Mainstream languages will incorporate functional features and remain popular, and they will not be superseded by pure functional languages. Java and C# are already doing this.

2 comments

They will still remain generally more painful and more exposed to their issues and choices:

* mutable by default

* OO by default

* null by default

* structural equality a pain to implement

* immutable types a pain to implement

* verbose syntax / failing at the DRY principle

* statement based rather than expression based

* large codebase following those idioms

I don't think they'll not remain popular, but I think a more important share of people will eventually "get it" that there are alternative approaches which are sound, same or greater potential to achieve and thriving eco-system.

Managers don't care about those bullet points.

If you want to sell a language to the upper layers, you need a list of business reasons, not language features.

See if testimonials help: http://fsharp.org/testimonials/

As for me, I also use the awareness of manager to the developer needs to be productive, give best ROI and would definitely use that to select a job.

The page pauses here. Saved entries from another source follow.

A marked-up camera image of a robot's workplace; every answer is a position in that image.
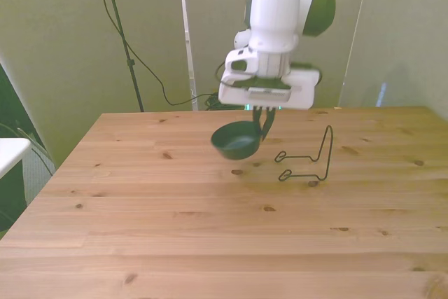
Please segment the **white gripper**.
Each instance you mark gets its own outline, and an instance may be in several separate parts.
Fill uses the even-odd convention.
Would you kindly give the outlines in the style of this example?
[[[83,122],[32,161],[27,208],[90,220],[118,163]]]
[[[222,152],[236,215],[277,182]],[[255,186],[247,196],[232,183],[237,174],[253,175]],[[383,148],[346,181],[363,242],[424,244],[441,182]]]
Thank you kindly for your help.
[[[220,79],[218,99],[223,104],[252,106],[253,126],[264,141],[274,123],[275,108],[310,109],[318,84],[318,69],[296,68],[276,78],[225,71]],[[263,111],[265,122],[261,127]]]

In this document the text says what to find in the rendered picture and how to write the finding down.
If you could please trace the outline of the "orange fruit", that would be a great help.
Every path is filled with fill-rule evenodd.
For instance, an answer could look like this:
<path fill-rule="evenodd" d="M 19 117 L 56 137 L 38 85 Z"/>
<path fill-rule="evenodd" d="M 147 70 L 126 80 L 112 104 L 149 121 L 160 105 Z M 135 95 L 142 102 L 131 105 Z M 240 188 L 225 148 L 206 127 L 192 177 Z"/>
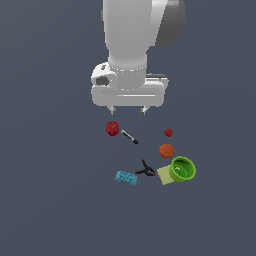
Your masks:
<path fill-rule="evenodd" d="M 175 153 L 174 147 L 170 144 L 162 144 L 159 147 L 159 154 L 164 158 L 171 158 Z"/>

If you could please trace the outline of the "black and silver marker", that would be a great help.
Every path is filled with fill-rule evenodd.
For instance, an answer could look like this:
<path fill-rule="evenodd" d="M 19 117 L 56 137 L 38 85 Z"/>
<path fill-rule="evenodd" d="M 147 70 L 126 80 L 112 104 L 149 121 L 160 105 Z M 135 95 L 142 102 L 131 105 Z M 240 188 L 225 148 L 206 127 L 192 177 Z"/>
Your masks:
<path fill-rule="evenodd" d="M 130 134 L 128 134 L 125 130 L 121 130 L 121 133 L 123 135 L 125 135 L 126 137 L 128 137 L 132 142 L 134 142 L 135 144 L 138 144 L 138 140 L 136 140 L 135 138 L 133 138 Z"/>

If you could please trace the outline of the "yellow-green sponge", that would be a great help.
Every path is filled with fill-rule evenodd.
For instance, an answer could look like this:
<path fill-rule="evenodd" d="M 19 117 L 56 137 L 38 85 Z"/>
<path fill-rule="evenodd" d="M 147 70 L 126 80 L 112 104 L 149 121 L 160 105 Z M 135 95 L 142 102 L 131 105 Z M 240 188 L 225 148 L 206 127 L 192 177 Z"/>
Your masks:
<path fill-rule="evenodd" d="M 173 179 L 169 174 L 169 168 L 170 166 L 164 166 L 157 169 L 158 176 L 163 185 L 167 185 L 173 182 Z"/>

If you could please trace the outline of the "green cup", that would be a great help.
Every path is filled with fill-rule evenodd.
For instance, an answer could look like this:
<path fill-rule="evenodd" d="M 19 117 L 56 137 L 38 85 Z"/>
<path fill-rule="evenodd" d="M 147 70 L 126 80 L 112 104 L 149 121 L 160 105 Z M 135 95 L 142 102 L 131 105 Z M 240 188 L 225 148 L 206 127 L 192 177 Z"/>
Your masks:
<path fill-rule="evenodd" d="M 175 182 L 185 182 L 195 177 L 196 167 L 187 157 L 177 156 L 171 162 L 169 175 Z"/>

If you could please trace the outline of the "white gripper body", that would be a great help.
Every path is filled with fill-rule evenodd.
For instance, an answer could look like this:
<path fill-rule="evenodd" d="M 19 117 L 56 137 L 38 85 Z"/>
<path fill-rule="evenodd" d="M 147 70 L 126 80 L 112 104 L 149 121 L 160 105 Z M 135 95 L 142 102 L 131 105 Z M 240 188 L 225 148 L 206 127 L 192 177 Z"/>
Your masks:
<path fill-rule="evenodd" d="M 159 107 L 164 102 L 169 80 L 163 74 L 147 74 L 139 88 L 132 83 L 127 88 L 118 85 L 120 75 L 107 62 L 98 64 L 91 75 L 92 101 L 98 106 Z"/>

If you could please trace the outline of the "blue toy brick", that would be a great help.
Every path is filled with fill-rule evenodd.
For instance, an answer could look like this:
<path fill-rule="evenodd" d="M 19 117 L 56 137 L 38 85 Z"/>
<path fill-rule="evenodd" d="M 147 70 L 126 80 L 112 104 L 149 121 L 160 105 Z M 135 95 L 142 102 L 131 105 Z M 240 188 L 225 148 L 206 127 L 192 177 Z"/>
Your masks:
<path fill-rule="evenodd" d="M 134 174 L 127 173 L 124 171 L 118 171 L 115 177 L 118 181 L 125 181 L 128 182 L 131 185 L 137 184 L 137 177 Z"/>

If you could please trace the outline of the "black spring clamp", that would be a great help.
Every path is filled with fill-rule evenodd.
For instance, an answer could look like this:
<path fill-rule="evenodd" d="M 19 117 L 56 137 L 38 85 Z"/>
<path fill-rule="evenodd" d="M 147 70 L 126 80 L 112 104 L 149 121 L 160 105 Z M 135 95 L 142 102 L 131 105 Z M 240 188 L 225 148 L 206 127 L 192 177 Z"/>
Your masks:
<path fill-rule="evenodd" d="M 136 174 L 146 174 L 147 176 L 155 176 L 156 175 L 156 172 L 154 171 L 154 169 L 152 167 L 149 167 L 146 164 L 145 160 L 142 160 L 142 164 L 144 166 L 144 169 L 136 171 Z"/>

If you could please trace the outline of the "red apple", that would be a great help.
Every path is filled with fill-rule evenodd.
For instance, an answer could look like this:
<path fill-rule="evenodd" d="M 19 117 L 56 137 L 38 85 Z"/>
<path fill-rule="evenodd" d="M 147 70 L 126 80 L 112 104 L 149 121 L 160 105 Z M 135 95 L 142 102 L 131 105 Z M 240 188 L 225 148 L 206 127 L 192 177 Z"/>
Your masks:
<path fill-rule="evenodd" d="M 106 132 L 110 136 L 116 136 L 119 133 L 119 124 L 115 121 L 111 121 L 106 125 Z"/>

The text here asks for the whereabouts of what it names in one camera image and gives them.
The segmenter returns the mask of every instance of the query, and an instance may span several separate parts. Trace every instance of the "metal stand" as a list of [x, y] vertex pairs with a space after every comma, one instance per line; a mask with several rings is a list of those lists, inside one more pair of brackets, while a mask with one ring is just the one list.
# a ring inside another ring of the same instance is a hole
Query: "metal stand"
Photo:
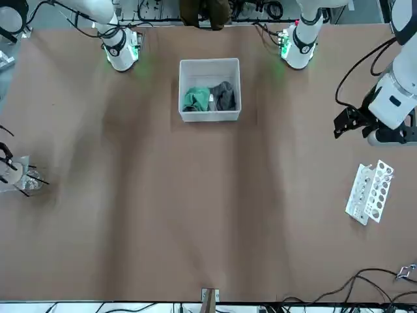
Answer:
[[215, 313], [216, 312], [216, 290], [203, 289], [201, 291], [201, 305], [200, 313]]
[[14, 58], [8, 57], [7, 54], [0, 50], [0, 71], [11, 67], [14, 64]]
[[23, 28], [23, 34], [22, 38], [31, 38], [33, 27], [30, 27], [28, 25]]

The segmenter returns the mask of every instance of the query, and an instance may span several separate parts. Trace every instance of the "brown table surface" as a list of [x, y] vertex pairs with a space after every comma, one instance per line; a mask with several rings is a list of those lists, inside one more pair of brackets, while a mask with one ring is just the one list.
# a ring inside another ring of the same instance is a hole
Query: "brown table surface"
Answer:
[[[0, 298], [198, 301], [210, 287], [222, 301], [310, 301], [364, 267], [414, 262], [417, 150], [371, 147], [359, 130], [333, 137], [336, 86], [391, 36], [386, 25], [324, 27], [309, 67], [294, 71], [254, 26], [160, 27], [118, 73], [98, 40], [34, 32], [0, 116], [16, 137], [0, 140], [51, 186], [0, 195]], [[219, 57], [240, 59], [240, 119], [183, 123], [179, 61]], [[360, 105], [376, 81], [369, 65], [342, 99]], [[359, 163], [378, 159], [395, 179], [381, 223], [363, 227], [345, 205]], [[366, 276], [392, 295], [413, 289]], [[382, 298], [358, 281], [350, 301]]]

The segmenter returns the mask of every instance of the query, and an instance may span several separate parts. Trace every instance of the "green cloth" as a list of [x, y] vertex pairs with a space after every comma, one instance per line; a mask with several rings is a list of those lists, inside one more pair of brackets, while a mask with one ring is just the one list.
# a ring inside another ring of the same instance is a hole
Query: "green cloth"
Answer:
[[184, 112], [206, 112], [209, 110], [210, 89], [192, 87], [184, 97]]

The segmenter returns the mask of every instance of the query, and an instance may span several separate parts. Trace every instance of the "dark gray cloth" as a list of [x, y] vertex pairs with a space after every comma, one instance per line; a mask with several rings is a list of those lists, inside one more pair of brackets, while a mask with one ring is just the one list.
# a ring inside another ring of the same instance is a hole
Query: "dark gray cloth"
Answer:
[[210, 88], [210, 93], [214, 96], [218, 111], [236, 110], [235, 92], [229, 82], [222, 82], [216, 87]]

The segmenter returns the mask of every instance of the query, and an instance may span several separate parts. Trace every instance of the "floor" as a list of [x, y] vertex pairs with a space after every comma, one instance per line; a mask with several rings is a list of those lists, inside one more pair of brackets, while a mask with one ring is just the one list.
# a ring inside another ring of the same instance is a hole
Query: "floor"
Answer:
[[[20, 303], [20, 304], [1, 304], [0, 313], [45, 313], [53, 303]], [[49, 313], [106, 313], [116, 309], [138, 310], [150, 305], [150, 303], [106, 303], [97, 311], [101, 303], [62, 303], [55, 306]], [[199, 313], [201, 305], [184, 304], [183, 309], [188, 313]], [[146, 313], [177, 313], [180, 310], [178, 303], [159, 303], [151, 306], [142, 312]], [[261, 313], [265, 312], [261, 306], [217, 306], [217, 313]], [[290, 309], [291, 313], [339, 313], [340, 308], [334, 311], [332, 307], [311, 307], [304, 308], [294, 307]], [[361, 308], [362, 313], [382, 313], [380, 309]]]

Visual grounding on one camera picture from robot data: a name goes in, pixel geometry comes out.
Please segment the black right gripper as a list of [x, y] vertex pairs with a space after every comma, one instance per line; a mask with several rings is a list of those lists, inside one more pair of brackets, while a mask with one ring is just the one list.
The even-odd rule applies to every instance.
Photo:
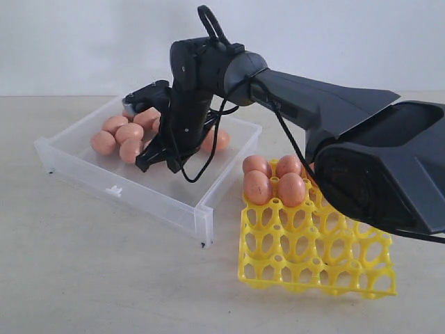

I am aware of them, my comment was more a kind of heads up, because I have been in too many meetings about technology adoption, whose presenters though an endless list of features was the best approach.
I see what you mean.

Really reduced codebase size and features like type provider which increase safety and saves from writing boiler plate code do save on the bottom line, especially in maintenance.

Also, if you are using vanilla C# for math computation, you can save CPU/energy by translating it to F#, it tends to run significantly faster, that also impacts the bottom line in some contexts.

The other thing is footprint of codebase, despite almost 15 years of using C#, after only two years, I consistently write F# which is 1/3 of equivalent C# code, writing idiomatic code that any F# developers would grasp.

There are ways a C# aficionado would take to try to not be so verbose, but those solutions won't be considered idiomatic by 99% of C# developers.

At the end of the day, codebase size matters a lot.